La Chambre rappelle que le principe de l'autorité de la chose jugée est un principe généralement admis dans les Etats contractants (article 125 CBE), et qu'il s'applique aux décisions des Chambres de recours, également dans le cadre de renvois devant les divisions d'opposition. 

L'autorité de la chose jugée porte non seulement sur le dispositif de la décision mais aussi sur les constatations et conclusions qui ont été décisives pour la décision, les conclusions définitives ne pouvant être réexaminées même si de nouveaux faits sont produits.  Il convient de distinguer l'autorité de la chose jugée de l'effet contraignant des motifs et du dispositif de l'article 111(2) CBE. Cet effet contraignant est d'une part plus restreint puisqu'il est limité aux procédures concernant le même brevet suite à un renvoi de l'affaire et qu'il ne s'applique que dans la mesure où les faits sont les mêmes. Cet effet contraignant est d'autre part plus large dans la mesure où il est lié à des questions qui ne sont pas couvertes par l'autorité de la chose jugée mais qui sont englobées par le raisonnement sous-jacent dans la décision de renvoi. Cela signifie que seule la question qui n'est pas couverte par l'autorité de la chose jugée, c'est-à-dire qui n'est pas définitivement réglée, peut faire l'objet d'un réexamen dans le cadre d'une procédure postérieure au renvoi, dans la mesure où les faits ne sont pas identiques.

La Chambre considère toutefois que dans ce contexte, l'application stricte du principe de l'autorité de la chose jugée n'est pas appropriée pour les décisions relatives à l'irrecevabilité des moyens des parties, telles qu'une requête déposée tardivement, dans la mesure où ces décisions sont des conclusions intermédiaires fondées sur une situation procédurale spécifique.

La « décision » quant à la recevabilité reste habituellement une étape intermédiaire pour parvenir à la décision finale.

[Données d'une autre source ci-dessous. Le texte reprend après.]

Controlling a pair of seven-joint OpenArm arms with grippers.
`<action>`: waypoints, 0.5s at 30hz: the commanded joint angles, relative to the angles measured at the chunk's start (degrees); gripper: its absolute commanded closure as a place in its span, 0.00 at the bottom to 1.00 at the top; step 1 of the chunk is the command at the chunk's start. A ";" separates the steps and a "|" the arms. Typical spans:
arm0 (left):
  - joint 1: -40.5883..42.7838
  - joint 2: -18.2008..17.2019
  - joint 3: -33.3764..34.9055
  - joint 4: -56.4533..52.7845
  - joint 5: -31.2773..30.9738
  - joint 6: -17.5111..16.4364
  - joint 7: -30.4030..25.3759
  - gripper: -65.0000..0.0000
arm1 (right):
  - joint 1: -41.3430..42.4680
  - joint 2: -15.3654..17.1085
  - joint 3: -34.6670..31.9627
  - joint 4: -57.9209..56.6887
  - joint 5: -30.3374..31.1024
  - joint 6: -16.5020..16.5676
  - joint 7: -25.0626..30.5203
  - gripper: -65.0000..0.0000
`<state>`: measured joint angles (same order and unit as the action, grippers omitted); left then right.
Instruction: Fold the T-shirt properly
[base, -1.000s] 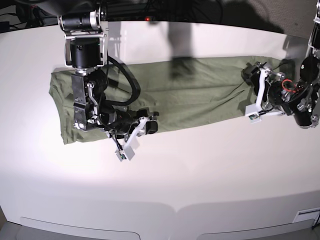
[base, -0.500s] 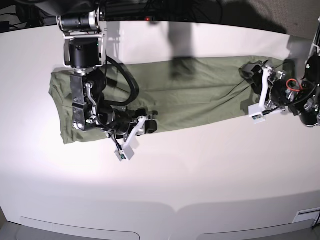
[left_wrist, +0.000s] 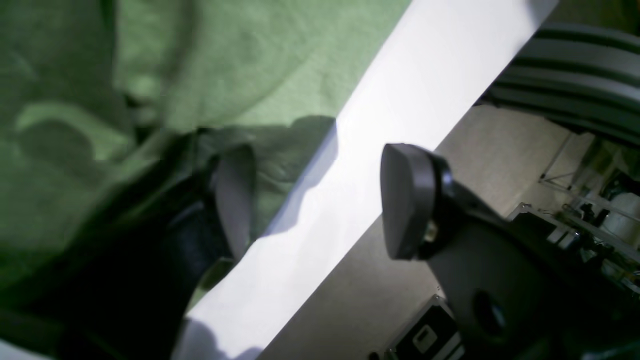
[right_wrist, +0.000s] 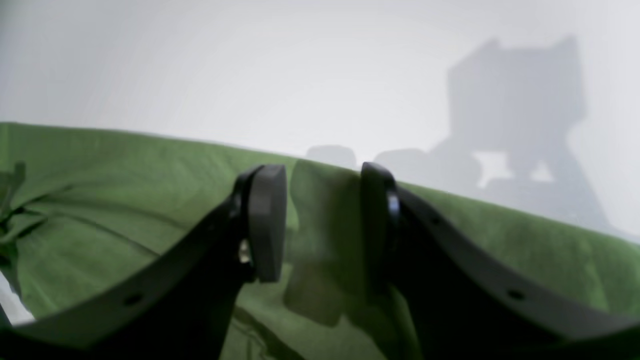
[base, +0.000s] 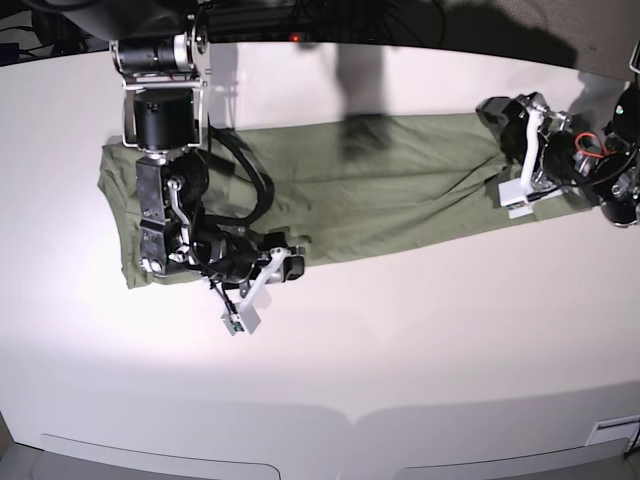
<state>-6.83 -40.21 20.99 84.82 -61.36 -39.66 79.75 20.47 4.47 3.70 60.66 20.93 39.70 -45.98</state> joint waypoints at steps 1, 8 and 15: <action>-0.92 -1.46 -0.57 1.16 -1.14 -0.34 0.25 0.41 | 1.60 0.15 0.09 0.72 0.50 0.30 0.92 0.61; -0.79 -5.68 -0.57 2.40 -1.29 -0.34 0.25 0.41 | 1.60 0.15 0.09 0.72 0.28 0.30 0.94 0.61; -2.10 -6.82 -0.59 6.73 1.05 -0.34 -5.16 0.41 | 1.57 0.13 0.09 0.72 0.28 0.30 0.92 0.61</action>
<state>-7.64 -45.98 20.99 90.54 -59.31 -39.59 74.72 20.47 4.47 3.70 60.66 20.45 39.70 -45.98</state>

Par conséquent, si les circonstances qui ont motivé la décision changent au cours de la procédure, il semble approprié que la « décision » de recevabilité reste ouverte au réexamen. Par exemple, une requête tardive peut ne pas être admise en application de l'article 13(2) RPCR du fait que son dépôt n'est pas justifié, mais cette requête peut ultérieurement devenir une réaction légitime à de nouvelles objections ou preuves soumises lors de la procédure orale.

La « décision » de ne pas admettre la requête, qui n'était fondée que sur des raisons procédurales, n'est donc pas un obstacle absolu au réexamen d'une demande identique ou équivalente dans une procédure postérieure au renvoi.

En outre, la division d'opposition n'était pas liée par la décision antérieure car les faits de la cause ont changé, la requête étant une réaction légitime et appropriée à une nouvelle objection selon l'article 123(2) CBE soulevée par la division d'opposition dans son avis provisoire. Sur ce point, la Chambre prend soin de préciser que si les faits n'avaient pas changé, la requête n'aurait pas pu être admise. 

La Chambre précise également que même si la formulation d'une nouvelle objection peut justifier que le titulaire ait droit à une réponse juste et légitime, l'admission de requêtes dont l'objet est plus large que celui évalué dans la procédure de recours précédente n'est généralement pas justifiée. Au contraire, la poursuite d'une affaire après renvoi doit en principe s'appuyer sur la situation qui existait à la fin de la procédure de recours qui a conduit au renvoi. La division d'opposition doit tenir compte du cadre défini dans la procédure de recours qui a conduit au renvoi afin de garantir les intérêts légitimes de l'autre partie et du public en général à disposer d'un certain degré de sécurité juridique quant à l'existence et à la portée du brevet européen dans un délai raisonnable.